(What you need to do)
Will you quote precisely the lines that run from the top of the material below to the line containing "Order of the", both ends included?

(Source material)
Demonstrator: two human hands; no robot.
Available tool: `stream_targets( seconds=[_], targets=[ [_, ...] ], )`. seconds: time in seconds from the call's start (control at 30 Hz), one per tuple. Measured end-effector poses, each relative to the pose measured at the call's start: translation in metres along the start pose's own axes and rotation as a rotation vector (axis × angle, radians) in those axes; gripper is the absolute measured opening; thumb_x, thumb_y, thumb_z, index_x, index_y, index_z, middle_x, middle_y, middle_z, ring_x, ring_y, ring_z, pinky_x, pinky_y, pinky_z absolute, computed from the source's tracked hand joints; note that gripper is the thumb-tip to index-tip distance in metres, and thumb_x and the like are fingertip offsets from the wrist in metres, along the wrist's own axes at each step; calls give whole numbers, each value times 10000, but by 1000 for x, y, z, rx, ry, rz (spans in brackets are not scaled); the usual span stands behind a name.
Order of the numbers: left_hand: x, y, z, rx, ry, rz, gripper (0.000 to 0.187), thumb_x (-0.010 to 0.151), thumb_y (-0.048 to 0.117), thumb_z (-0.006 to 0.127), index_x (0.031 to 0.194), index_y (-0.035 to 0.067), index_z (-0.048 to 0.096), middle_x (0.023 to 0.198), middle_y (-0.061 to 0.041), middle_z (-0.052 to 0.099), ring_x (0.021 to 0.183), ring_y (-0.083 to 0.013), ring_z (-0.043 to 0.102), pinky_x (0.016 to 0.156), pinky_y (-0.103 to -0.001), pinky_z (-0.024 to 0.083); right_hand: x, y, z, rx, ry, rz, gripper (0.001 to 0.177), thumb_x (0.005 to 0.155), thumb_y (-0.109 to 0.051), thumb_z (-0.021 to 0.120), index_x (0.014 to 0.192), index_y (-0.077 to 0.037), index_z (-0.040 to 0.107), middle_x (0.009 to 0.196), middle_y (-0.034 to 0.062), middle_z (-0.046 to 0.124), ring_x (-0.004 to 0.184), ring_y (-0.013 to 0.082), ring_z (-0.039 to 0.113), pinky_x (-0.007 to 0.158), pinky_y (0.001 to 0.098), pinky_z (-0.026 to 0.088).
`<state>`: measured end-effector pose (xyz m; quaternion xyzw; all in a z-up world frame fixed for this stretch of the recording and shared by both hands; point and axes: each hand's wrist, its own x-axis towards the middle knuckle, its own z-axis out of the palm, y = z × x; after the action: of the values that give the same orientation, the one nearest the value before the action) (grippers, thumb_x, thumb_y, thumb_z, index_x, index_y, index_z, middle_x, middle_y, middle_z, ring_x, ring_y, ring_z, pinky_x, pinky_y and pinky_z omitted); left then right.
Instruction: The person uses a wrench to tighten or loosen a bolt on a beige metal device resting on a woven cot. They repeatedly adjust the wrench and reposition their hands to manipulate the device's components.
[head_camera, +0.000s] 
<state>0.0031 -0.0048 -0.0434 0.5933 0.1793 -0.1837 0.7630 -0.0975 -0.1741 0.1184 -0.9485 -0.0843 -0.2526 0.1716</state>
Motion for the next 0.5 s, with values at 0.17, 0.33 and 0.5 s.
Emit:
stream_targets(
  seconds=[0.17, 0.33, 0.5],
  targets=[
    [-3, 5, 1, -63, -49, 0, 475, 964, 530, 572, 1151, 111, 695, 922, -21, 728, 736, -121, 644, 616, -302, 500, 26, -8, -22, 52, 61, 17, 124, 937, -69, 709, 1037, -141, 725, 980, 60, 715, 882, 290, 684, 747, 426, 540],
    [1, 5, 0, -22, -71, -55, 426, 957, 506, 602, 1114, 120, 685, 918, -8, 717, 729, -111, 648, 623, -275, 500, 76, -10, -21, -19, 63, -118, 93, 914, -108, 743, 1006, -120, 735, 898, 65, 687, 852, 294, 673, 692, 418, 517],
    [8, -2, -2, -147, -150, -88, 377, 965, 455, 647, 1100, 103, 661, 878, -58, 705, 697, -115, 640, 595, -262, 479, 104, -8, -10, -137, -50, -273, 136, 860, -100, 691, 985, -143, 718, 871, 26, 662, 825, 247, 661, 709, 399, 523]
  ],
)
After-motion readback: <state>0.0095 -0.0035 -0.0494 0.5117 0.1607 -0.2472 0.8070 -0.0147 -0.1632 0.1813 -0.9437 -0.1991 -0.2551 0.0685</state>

(Exercise output)
Demonstrator: two human hands; no robot.
Available tool: `stream_targets( seconds=[_], targets=[ [_, ...] ], )`. seconds: time in seconds from the call's start (control at 30 Hz), one per tuple. Measured end-effector poses, each relative to the pose measured at the call's start: translation in metres along the start pose's own axes and rotation as a rotation vector (axis × angle, radians) in those axes; gripper is the absolute measured opening; thumb_x, thumb_y, thumb_z, index_x, index_y, index_z, middle_x, middle_y, middle_z, ring_x, ring_y, ring_z, pinky_x, pinky_y, pinky_z absolute, computed from the source's tracked hand joints; note that gripper is the thumb-tip to index-tip distance in metres, and thumb_x and the like are fingertip offsets from the wrist in metres, along the wrist's own axes at each step; calls give whole numbers, each value times 10000, but by 1000 for x, y, z, rx, ry, rz (spans in brackets are not scaled); the usual span stands behind a name.
Order of the numbers: left_hand: x, y, z, rx, ry, rz, gripper (0.000 to 0.187), thumb_x (-0.010 to 0.151), thumb_y (-0.048 to 0.117), thumb_z (-0.006 to 0.127), index_x (0.031 to 0.194), index_y (-0.035 to 0.067), index_z (-0.048 to 0.096), middle_x (0.023 to 0.198), middle_y (-0.061 to 0.041), middle_z (-0.052 to 0.099), ring_x (0.021 to 0.183), ring_y (-0.083 to 0.013), ring_z (-0.043 to 0.102), pinky_x (0.016 to 0.156), pinky_y (-0.103 to -0.001), pinky_z (-0.024 to 0.083); right_hand: x, y, z, rx, ry, rz, gripper (0.001 to 0.177), thumb_x (0.005 to 0.155), thumb_y (-0.109 to 0.051), thumb_z (-0.021 to 0.120), index_x (0.014 to 0.192), index_y (-0.077 to 0.037), index_z (-0.040 to 0.107), middle_x (0.009 to 0.196), middle_y (-0.034 to 0.062), middle_z (-0.046 to 0.124), ring_x (-0.004 to 0.184), ring_y (-0.013 to 0.082), ring_z (-0.039 to 0.113), pinky_x (-0.007 to 0.158), pinky_y (0.001 to 0.098), pinky_z (-0.026 to 0.088).

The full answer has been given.